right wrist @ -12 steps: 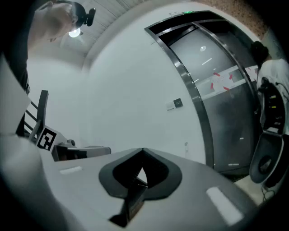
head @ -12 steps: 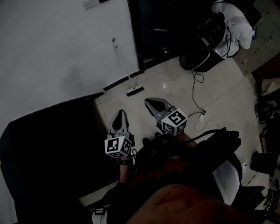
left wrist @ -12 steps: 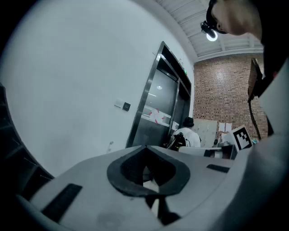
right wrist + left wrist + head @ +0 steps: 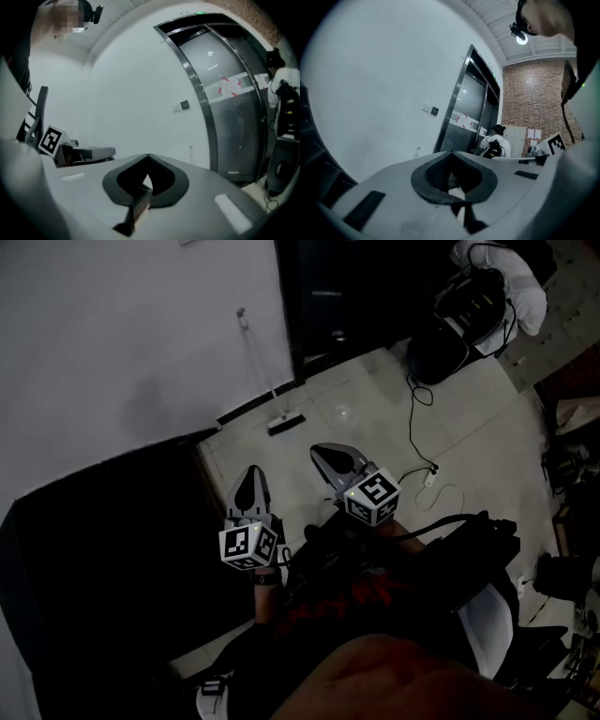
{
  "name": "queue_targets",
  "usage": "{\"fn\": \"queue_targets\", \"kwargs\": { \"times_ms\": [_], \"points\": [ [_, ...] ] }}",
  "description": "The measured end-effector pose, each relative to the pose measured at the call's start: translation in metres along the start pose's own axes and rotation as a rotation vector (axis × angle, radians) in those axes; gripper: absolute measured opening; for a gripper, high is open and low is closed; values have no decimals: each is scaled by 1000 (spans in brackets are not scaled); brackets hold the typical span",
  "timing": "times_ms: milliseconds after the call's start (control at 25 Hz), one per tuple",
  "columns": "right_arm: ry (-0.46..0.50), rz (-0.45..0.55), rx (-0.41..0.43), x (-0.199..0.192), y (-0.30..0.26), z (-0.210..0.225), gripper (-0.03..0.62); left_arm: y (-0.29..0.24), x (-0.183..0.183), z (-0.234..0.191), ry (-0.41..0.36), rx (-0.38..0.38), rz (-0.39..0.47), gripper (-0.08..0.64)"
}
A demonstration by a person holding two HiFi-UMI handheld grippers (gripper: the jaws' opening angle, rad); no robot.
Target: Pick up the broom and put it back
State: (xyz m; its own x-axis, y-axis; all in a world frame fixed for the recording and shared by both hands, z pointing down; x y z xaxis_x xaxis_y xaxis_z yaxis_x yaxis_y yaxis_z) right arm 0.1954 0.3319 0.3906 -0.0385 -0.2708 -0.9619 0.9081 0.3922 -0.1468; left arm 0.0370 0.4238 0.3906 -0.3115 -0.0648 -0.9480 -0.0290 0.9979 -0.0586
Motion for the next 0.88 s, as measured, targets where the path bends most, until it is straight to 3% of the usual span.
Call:
{"fn": "queue_targets", "kwargs": {
  "times_ms": [320, 480, 640, 880],
  "points": [
    [127, 22, -47, 11, -34, 17, 2, -23, 18, -39, -26, 63, 32, 5],
    [117, 33, -35, 24, -69, 40, 2, -58, 26, -58, -47, 91, 26, 5],
    [103, 49, -30, 35, -112, 73, 3, -110, 37, -79, -28, 54, 43, 5],
    [60, 67, -9, 60, -179, 143, 22, -201, 65, -102, -93, 44, 22, 5]
  ]
}}
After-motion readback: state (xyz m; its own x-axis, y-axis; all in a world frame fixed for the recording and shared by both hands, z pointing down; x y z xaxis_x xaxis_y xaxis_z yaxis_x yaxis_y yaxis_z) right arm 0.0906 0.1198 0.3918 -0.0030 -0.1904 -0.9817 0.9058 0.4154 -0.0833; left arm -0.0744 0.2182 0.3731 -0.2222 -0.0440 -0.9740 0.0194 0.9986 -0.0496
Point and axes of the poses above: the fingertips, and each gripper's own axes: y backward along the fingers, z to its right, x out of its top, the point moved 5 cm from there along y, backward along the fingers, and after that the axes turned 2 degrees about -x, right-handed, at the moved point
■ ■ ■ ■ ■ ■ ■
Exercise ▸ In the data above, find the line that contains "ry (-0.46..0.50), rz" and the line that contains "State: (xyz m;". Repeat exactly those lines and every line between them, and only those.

Solution for this task ▸
  "columns": "right_arm: ry (-0.46..0.50), rz (-0.45..0.55), rx (-0.41..0.43), x (-0.199..0.192), y (-0.30..0.26), z (-0.210..0.225), gripper (-0.03..0.62); left_arm: y (-0.29..0.24), x (-0.183..0.183), z (-0.234..0.191), ry (-0.41..0.36), rx (-0.38..0.38), rz (-0.39..0.47), gripper (-0.08..0.64)"
}
A demonstration by a person holding two HiFi-UMI handheld grippers (gripper: the jaws' opening angle, rad); no robot.
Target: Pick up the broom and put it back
State: (xyz m; its own x-axis, y-axis; all in a world frame fixed for the recording and shared by both hands, z pointing down; x y z xaxis_x xaxis_y xaxis_z yaxis_x yaxis_y yaxis_z) right arm 0.1954 0.3319 0.3906 -0.0385 -0.2708 -0.9619 0.9081 0.3922 -0.1468; left arm 0.0370 0.4238 0.3906 -0.3115 -0.0648 -0.9480 -0.0290 0.9979 -0.0586

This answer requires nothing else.